UK shareholders gear up for first-ever US lawsuit against BP over Deepwater Horizon losses
Major UK shareholders in BP have joined together to sue the British energy giant in the US over lost earnings from the infamous Deepwater Horizon oil rig blast in 2010. The case is the first in the US, where awards are much bigger than in the UK.
The new litigation is led by Pomerantz Law, which has brought together 32 major BP shareholders from various countries, though mostly from Great Britain, who acquired their shares before the 2010 accident in the Gulf of Mexico and sustained financial losses as a result of the collapse in the value of shares that followed the disaster.
The Deepwater Horizon blowout caused the value of London-based BP shares to immediately plunge by over a half, and even today the shares have not recovered to their restored to their 2010 level.
“The fact that UK pension funds who bought stock on the London Stock Exchange can now participate in bringing claims in the US raises the prospect of recoveries where significant losses have been incurred,” Pomerantz lawyer Jennifer Pafiti told the London Evening Standard.

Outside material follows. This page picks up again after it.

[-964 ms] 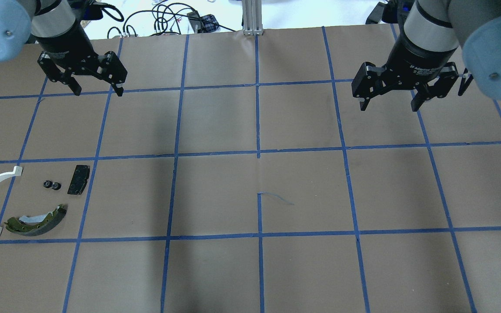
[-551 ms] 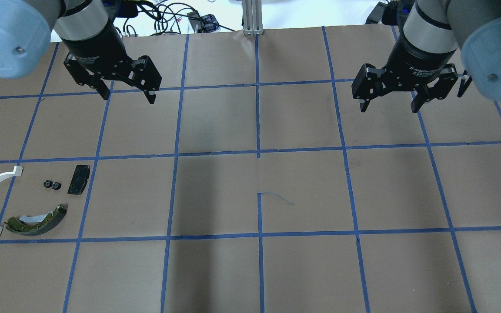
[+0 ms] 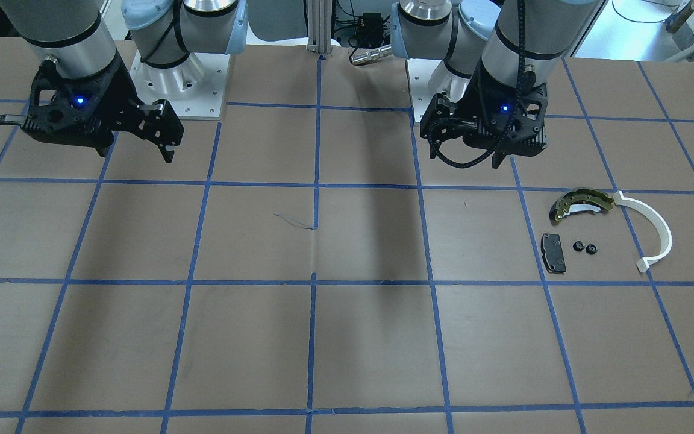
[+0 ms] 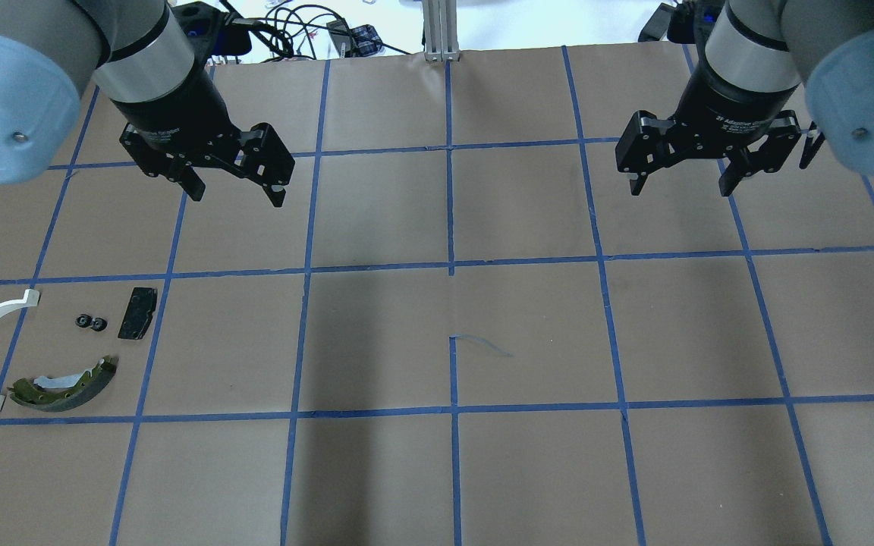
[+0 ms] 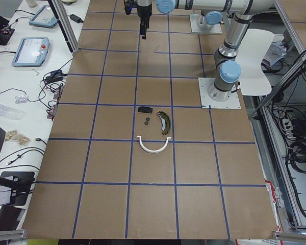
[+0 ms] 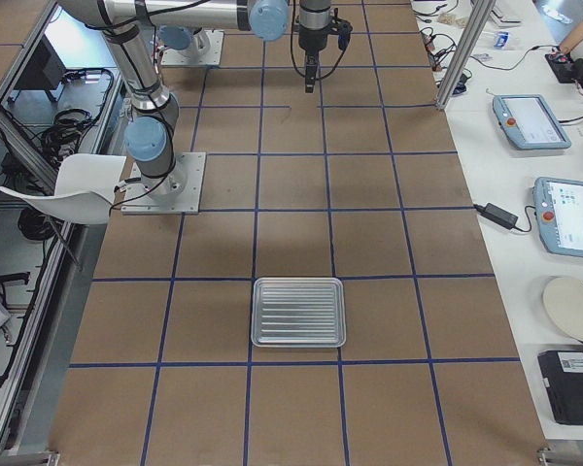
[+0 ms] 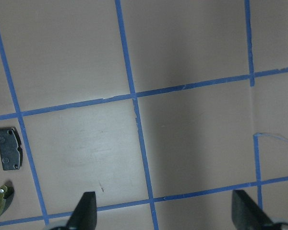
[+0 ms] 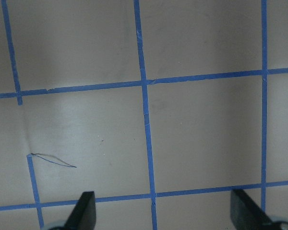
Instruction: Place bearing gear from tray to pile
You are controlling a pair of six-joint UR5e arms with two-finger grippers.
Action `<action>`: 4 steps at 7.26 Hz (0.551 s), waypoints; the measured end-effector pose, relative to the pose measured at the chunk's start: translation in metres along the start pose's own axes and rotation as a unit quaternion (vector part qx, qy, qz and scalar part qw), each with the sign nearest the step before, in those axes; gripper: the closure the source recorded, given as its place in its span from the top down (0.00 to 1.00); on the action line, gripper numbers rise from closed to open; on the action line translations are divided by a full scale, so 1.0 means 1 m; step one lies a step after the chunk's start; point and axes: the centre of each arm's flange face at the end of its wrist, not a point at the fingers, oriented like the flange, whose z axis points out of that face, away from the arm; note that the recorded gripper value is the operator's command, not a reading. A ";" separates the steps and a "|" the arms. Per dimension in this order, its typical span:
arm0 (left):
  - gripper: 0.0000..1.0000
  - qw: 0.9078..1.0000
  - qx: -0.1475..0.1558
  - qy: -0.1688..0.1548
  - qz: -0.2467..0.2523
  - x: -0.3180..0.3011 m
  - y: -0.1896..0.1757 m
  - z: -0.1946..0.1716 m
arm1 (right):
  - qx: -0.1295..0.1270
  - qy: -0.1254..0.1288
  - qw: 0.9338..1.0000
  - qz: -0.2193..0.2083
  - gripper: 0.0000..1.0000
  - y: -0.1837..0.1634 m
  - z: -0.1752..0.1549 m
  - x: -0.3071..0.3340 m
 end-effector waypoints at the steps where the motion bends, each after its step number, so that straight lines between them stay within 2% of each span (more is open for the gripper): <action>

So far only those investors who bought their BP shares on the US market, for example at the New York Stock Exchange, were allowed to file lawsuits in US courts. A number of rulings in Texas courts now appear to have opened the way for British investors to have their cases heard in the US under English law, however.
American judges generally impose much higher fines than their British counterparts, so Pomerantz’s lawsuit could potentially cost BP billions of dollars.
“All of the plaintiffs' securities claims relating to the Deepwater Horizon accident are meritless and we will continue to vigorously dispute them,” a BP spokesman in London said Friday night, as quoted by The Guardian.
Among the new litigants preparing lawsuits against BP are over a dozen British and European pension funds, including a pension fund of BP’s principal rival, Royal Dutch Shell.
The London Evening Standard recently reported that other litigants include pension funds for the City of Westminster Council, Cumbria County Council, the London Borough of Redbridge, the Royal Borough of Kensington and Chelsea, Lincolnshire County Council, as well as a number of individual claimants.
The new lawsuit will be brought on a no win, no fee basis, making it highly attractive for litigants, so more affected investors are likely to join in later.
BP has already paid over $30 billion in compensation, and it looks like more payouts are on the way, with the US Department of Justice claiming that the company acted irresponsibly, which under the Clean Water Act could potentially cost BP another $20 billion worth of fines.
The blast and fire at BP’s Deepwater Horizon oil rig in the Gulf of Mexico in April 2010 led to 11 deaths, the total destruction of the rig and an unprecedented spill of approximately 5 million barrels of oil as BP spent five months trying to plug the well. As a result, many kilometers of beaches in the US were polluted. The tourism and fishery industries suffered the most, while there was massive damage to the environment.
Ever since proceedings over the 2010 oil spill began, BP has been looking to minimize its liability.
The management of the oil giant was steamrolled by heavy criticism from US politicians and the public.
As a result, BP CEO Tony Hayward was replaced with US citizen Bob Dudley, who has continued the company’s battles in the US court system to minimize the fines.
One outcome linked by many to the Deepwater Horizon disaster was a historic deal between BP and Russia’s Rosneft oil giant, after BP sought to raise funds to pay out billions in compensation. After coming under pressure over the disaster and from its commercial partners in Russia, BP decided to break up its hugely profitable private-sector joint venture TNK-BP and sell it to state-owned Rosneft, which consequently became the world’s largest publicly-traded oil company.